De officier van justitie bevestigde dat de feiten zich hebben voorgedaan in augustus 2002, toen het klachtvereiste nog van kracht was. De rechtbank heeft vastgesteld dat er geen klacht van het slachtoffer is ingediend en dat het slachtoffer heeft verklaard geen aangifte te willen doen. Dit leidde de rechtbank tot de conclusie dat er geen basis was voor strafvervolging, aangezien het slachtoffer niet heeft aangegeven vervolging te wensen.

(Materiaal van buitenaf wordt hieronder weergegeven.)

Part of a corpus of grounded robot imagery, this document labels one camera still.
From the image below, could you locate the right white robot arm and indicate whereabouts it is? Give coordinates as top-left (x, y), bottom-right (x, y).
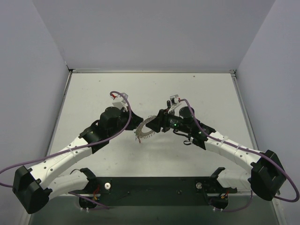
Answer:
top-left (146, 106), bottom-right (286, 201)

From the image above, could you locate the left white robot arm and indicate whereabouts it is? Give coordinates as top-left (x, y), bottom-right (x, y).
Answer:
top-left (12, 106), bottom-right (143, 214)

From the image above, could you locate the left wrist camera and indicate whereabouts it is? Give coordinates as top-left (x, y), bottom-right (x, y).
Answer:
top-left (111, 93), bottom-right (128, 112)

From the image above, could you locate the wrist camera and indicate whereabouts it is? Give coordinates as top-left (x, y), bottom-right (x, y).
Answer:
top-left (167, 94), bottom-right (181, 114)
top-left (111, 93), bottom-right (128, 112)

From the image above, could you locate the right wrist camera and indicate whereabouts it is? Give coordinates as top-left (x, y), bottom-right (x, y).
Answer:
top-left (167, 94), bottom-right (181, 114)

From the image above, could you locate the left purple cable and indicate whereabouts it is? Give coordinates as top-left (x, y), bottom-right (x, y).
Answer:
top-left (0, 90), bottom-right (132, 188)

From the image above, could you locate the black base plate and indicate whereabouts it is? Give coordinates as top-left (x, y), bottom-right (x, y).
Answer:
top-left (68, 176), bottom-right (238, 207)

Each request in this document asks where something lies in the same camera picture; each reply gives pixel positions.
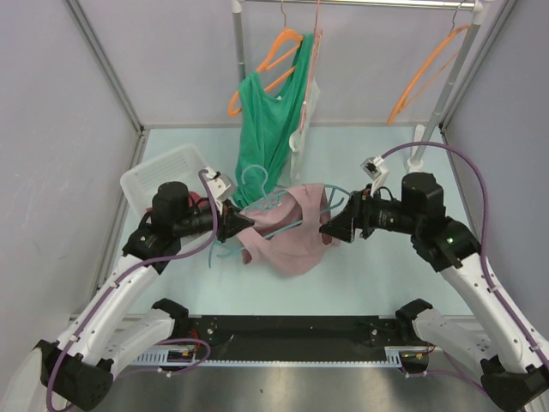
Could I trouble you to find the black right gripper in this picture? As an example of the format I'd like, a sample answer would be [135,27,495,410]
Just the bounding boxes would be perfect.
[319,184,420,243]

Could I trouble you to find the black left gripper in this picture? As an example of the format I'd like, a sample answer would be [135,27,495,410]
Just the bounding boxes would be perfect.
[173,198,254,242]

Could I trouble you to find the teal plastic hanger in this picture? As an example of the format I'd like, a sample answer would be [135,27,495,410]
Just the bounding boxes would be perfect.
[208,164,350,269]

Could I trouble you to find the pink tank top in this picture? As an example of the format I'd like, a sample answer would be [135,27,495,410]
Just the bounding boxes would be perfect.
[237,184,340,276]

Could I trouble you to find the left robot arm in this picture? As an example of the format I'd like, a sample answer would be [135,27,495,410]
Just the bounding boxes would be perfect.
[36,170,252,411]

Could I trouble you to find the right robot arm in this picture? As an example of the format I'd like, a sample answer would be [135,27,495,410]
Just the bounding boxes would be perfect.
[320,173,548,411]

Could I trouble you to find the green tank top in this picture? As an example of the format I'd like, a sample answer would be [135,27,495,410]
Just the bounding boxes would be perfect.
[232,33,315,209]

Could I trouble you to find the empty orange hanger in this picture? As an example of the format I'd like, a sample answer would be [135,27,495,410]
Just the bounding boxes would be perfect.
[386,1,470,125]

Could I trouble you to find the red garment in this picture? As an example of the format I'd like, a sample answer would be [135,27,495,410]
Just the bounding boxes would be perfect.
[146,191,208,212]

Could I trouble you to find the white plastic laundry basket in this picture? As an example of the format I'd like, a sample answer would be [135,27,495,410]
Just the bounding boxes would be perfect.
[120,144,209,218]

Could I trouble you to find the white camisole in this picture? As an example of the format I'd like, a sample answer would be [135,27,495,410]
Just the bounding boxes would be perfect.
[278,77,321,186]

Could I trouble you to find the white garment rack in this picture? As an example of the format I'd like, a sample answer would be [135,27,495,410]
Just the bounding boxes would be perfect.
[230,1,494,171]

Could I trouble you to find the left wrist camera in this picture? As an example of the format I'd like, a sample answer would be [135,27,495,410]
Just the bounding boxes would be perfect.
[204,167,236,214]

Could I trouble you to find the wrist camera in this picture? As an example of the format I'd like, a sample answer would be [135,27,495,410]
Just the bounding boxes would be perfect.
[360,156,389,195]
[204,167,236,214]

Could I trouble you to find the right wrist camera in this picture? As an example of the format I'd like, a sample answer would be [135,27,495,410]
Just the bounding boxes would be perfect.
[360,156,389,195]

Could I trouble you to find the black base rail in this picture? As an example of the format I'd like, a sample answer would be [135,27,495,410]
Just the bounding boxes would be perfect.
[171,315,430,362]

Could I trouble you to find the white cable duct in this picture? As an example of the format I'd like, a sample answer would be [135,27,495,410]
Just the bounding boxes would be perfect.
[128,346,430,368]

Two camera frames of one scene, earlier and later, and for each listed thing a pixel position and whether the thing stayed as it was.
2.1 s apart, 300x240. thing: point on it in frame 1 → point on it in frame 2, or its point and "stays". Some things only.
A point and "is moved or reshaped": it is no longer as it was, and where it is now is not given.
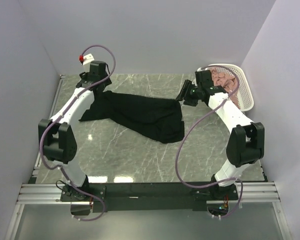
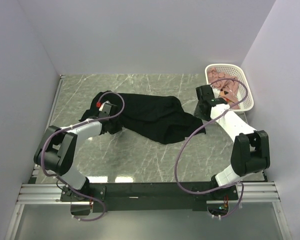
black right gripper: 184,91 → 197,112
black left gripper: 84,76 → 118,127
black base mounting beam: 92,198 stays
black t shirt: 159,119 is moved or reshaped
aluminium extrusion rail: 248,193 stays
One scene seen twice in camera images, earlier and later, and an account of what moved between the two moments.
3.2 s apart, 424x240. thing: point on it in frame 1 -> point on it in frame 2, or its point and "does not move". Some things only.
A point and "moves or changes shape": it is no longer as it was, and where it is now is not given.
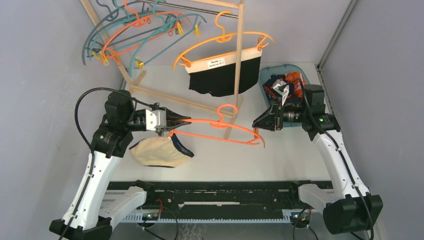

De rechtbank overwoog dat de seksuele handelingen, volgens de verklaringen van zowel de verdachte als het slachtoffer, hebben plaatsgevonden vóór de wijziging van de wet op 1 oktober 2002, waardoor het klachtvereiste verviel. Gezien het ontbreken van een klacht en de wens van het slachtoffer om geen aangifte te doen, heeft de rechtbank geoordeeld dat het Openbaar Ministerie niet-ontvankelijk moet worden verklaard in de vervolging van de verdachte voor de onder 1 en 2 ten laste gelegde feiten. Dit vonnis is uitgesproken op de openbare terechtzitting van 31 oktober 2008.